Anne Teresa de Keersmaeker, The Goldberg Variations

Moncalieri, Fonderie Limone, 28 ottobre 2021

Romeo Castellucci, Schwanengesang

Torino, Teatro Astra, 31 ottobre 2021

Due donne sole in scena

La musica di Bach e quella di Schubert sono lo spunto per due spettacoli a pochi giorni di distanza a Torino. In entrambi un pianista a lato del palcoscenico sul quale una donna sola si esprime col corpo oppure con la voce.

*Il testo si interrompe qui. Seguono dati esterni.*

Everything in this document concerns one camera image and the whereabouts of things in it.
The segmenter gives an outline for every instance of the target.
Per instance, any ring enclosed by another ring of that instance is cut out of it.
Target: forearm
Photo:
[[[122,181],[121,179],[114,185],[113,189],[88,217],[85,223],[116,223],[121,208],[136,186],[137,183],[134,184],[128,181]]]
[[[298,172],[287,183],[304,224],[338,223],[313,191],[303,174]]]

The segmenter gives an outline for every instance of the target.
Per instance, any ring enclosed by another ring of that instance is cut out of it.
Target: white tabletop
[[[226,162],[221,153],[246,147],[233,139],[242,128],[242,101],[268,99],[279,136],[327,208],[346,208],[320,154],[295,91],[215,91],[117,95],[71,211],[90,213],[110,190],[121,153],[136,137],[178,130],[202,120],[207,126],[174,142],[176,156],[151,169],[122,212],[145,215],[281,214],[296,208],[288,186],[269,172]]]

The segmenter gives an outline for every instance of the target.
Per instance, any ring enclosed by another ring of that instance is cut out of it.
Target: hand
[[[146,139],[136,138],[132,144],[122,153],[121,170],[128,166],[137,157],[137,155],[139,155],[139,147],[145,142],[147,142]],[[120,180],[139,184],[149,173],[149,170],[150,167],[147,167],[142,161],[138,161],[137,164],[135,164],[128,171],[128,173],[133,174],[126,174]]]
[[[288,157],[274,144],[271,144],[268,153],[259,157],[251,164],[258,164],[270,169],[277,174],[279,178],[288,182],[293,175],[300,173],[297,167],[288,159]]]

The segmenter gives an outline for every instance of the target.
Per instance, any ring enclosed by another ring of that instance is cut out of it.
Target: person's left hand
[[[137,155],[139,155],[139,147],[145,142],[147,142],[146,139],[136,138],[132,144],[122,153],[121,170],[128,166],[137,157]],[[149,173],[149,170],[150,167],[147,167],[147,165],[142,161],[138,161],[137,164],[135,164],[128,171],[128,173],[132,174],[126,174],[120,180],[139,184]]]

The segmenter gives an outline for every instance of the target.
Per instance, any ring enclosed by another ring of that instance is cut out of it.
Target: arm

Sulle Variazioni Goldberg BWV 988 di Johann Sebastian Bach si fonda l’intervento danzato di Anne Teresa de Keersmaeker in prima nazionale e a conclusione della rassegna TorinoDanza di quest’anno al Teatro Fonderie Limone. La scena è vuota e nera: oltre al pianoforte è presente in un angolo una specie di masso dorato mentre a destra in alto uno schermo di carta argentata stropicciata diffrange le luci di Minna Tiikkainen. Il folto cast del suo precedente approccio bachiano, i Concerti brandeburghesi del 2015, qui è ridotto ad un assolo della coreografa/danzatrice, che contrappunta con i suoi movimenti le note dell’aria e trenta variazioni eseguite con tecnica inappuntabile e grande espressività dal giovane pianista russo Pavel Kolesnikov. Talora i suoi slanci e saltelli seguono le volate degli abbellimenti, talora la Keersmaeker sottolinea con il ripiegamento del corpo i momenti di dialogo interiore delle pagine musicali. È lo stesso gioco di ripetizioni e variazioni che sta alla base della musica di Bach: un’esplorazione su una sempre mutevole forma. Fedele al suo vocabolario espressivo, la non più giovane danzatrice sembra voler affermare che per fare danza non occorre avere un corpo giovane e atletico, né fare passi acrobatici per esprimersi, ma la sua performance è pervasa da una certa aria di mestizia e dopo un po’ la monotonia dei movimenti porta a indugiare lo sguardo sulle  mani del pianista. Non essendo un esperto di danza rimando a chi meglio di me ha scritto sullo spettacolo.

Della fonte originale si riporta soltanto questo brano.